These are initial changes to experiment with building the Fortran runtime
as a CUDA or OpenMP target offload library.
The initial patch defines a set of macros that have to be used consistently
in Flang runtime source code so that it can be built for different
offload devices using different programming models (CUDA, HIP, OpenMP target
offload). Currently supported modes are:
- CUDA: Flang runtime may be built as a fatlib for the host and a set of CUDA architectures specified during the build. The packaging of the device code is done by the CUDA toolchain and may differ from toolchan to toolchain.
- OpenMP offload:
- host_device mode: Flang runtime may be built as a fatlib for the host and a set of OpenMP offload architectures. The packaging of the device code is done by the OpenMP offload compiler and may differ from compiler to compiler.
OpenMP offload 'nohost' mode is a TODO to match the build setup
of libomptarget/DeviceRTL. Flang runtime will be built as LLVM Bitcode
library using Clang/LLVM toolchain. The host part of the library
will be "empty", so there will be two distributable object: the host
Flang runtime and dummy host library with device Flang runtime pieces
packaged using clang-offload-packager and clang.
In all supported modes, enabling parts of Flang runtime for the device
compilation can be done iteratively to make the patches observable.
Note that at any point in time the resulting library may have unresolved
references to not yet enabled parts of Flang runtime.

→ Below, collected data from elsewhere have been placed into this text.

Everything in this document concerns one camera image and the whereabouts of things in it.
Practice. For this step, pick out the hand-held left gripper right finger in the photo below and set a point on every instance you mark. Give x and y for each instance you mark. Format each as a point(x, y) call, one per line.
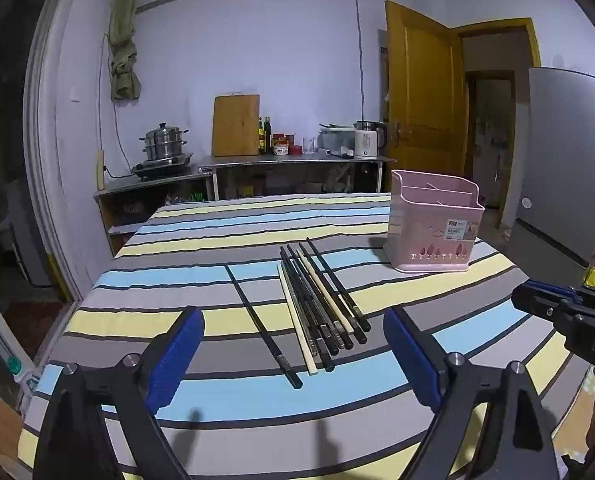
point(412, 360)

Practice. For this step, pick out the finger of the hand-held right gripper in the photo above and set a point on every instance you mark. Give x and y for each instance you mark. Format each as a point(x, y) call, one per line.
point(537, 302)

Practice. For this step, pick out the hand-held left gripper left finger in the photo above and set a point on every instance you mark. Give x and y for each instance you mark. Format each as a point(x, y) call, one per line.
point(177, 355)

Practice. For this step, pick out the long black chopstick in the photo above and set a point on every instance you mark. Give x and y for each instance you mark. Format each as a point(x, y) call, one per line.
point(262, 327)

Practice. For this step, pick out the beige wooden chopstick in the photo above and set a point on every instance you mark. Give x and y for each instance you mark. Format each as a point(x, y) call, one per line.
point(297, 321)
point(325, 290)

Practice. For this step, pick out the pink plastic utensil holder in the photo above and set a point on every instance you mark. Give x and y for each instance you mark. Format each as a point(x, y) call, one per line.
point(427, 245)

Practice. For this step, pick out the row of black chopsticks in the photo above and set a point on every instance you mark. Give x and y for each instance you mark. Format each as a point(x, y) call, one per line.
point(307, 310)

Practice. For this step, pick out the striped tablecloth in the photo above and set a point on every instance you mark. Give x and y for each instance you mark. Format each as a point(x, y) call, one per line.
point(187, 240)

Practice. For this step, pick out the grey refrigerator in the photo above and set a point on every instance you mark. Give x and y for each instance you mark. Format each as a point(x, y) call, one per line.
point(562, 160)

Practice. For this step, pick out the green capped plastic bottle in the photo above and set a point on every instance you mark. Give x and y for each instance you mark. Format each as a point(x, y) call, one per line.
point(17, 372)

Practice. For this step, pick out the low metal counter cabinet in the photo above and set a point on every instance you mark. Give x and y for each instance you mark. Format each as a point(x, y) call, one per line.
point(152, 185)

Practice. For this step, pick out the black induction cooker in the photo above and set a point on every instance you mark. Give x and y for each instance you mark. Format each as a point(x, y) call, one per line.
point(162, 167)

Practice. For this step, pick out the beige power strip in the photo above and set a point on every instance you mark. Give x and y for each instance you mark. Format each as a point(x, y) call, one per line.
point(98, 170)

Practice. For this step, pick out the stainless steel steamer pot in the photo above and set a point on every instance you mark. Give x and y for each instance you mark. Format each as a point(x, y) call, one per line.
point(163, 142)

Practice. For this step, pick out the white electric kettle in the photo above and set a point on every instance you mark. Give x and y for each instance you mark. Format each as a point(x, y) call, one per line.
point(367, 142)

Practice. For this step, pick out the steel shelf table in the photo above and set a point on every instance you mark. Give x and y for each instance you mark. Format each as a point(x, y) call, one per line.
point(297, 161)

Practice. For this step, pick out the grey storage container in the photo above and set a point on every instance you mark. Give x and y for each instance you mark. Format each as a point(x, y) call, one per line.
point(336, 141)

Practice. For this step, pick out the dark oil bottles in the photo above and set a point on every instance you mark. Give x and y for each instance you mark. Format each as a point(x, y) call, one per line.
point(265, 137)

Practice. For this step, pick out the red lidded jars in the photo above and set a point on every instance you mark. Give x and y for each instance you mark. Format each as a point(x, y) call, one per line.
point(282, 145)

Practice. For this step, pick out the wooden cutting board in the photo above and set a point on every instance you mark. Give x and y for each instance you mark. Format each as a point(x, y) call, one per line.
point(235, 125)

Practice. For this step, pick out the clear drinking glass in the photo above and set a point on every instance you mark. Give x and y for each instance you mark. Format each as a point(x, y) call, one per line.
point(309, 146)

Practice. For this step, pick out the yellow wooden door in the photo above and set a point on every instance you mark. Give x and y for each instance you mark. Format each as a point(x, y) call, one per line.
point(427, 90)

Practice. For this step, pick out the green hanging curtain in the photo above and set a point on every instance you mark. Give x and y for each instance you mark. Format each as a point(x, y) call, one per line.
point(123, 50)

Example cmake/make commands for building with Clang for NVPTX target:
cmake \
-DFLANG_EXPERIMENTAL_CUDA_RUNTIME=ON \
-DCMAKE_CUDA_ARCHITECTURES=80 \
-DCMAKE_C_COMPILER=/clang_nvptx/bin/clang \
-DCMAKE_CXX_COMPILER=/clang_nvptx/bin/clang++ \
-DCMAKE_CUDA_COMPILER=/clang_nvptx/bin/clang \
/llvm-project/flang/runtime/
make -j FortranRuntime
Example cmake/make commands for building with Clang OpenMP offload:
cmake \
-DFLANG_EXPERIMENTAL_OMP_OFFLOAD_BUILD="host_device" \
-DCMAKE_C_COMPILER=clang \
-DCMAKE_CXX_COMPILER=clang++ \
-DFLANG_OMP_DEVICE_ARCHITECTURES="sm_80" \
../flang/runtime/
make -j FortranRuntime
The fact that we now have some but not all members available on the device is not ideal, IMHO. I would have hoped the opposing approach would at least be tried; compile the entire thing for the device, opt-out where necessary.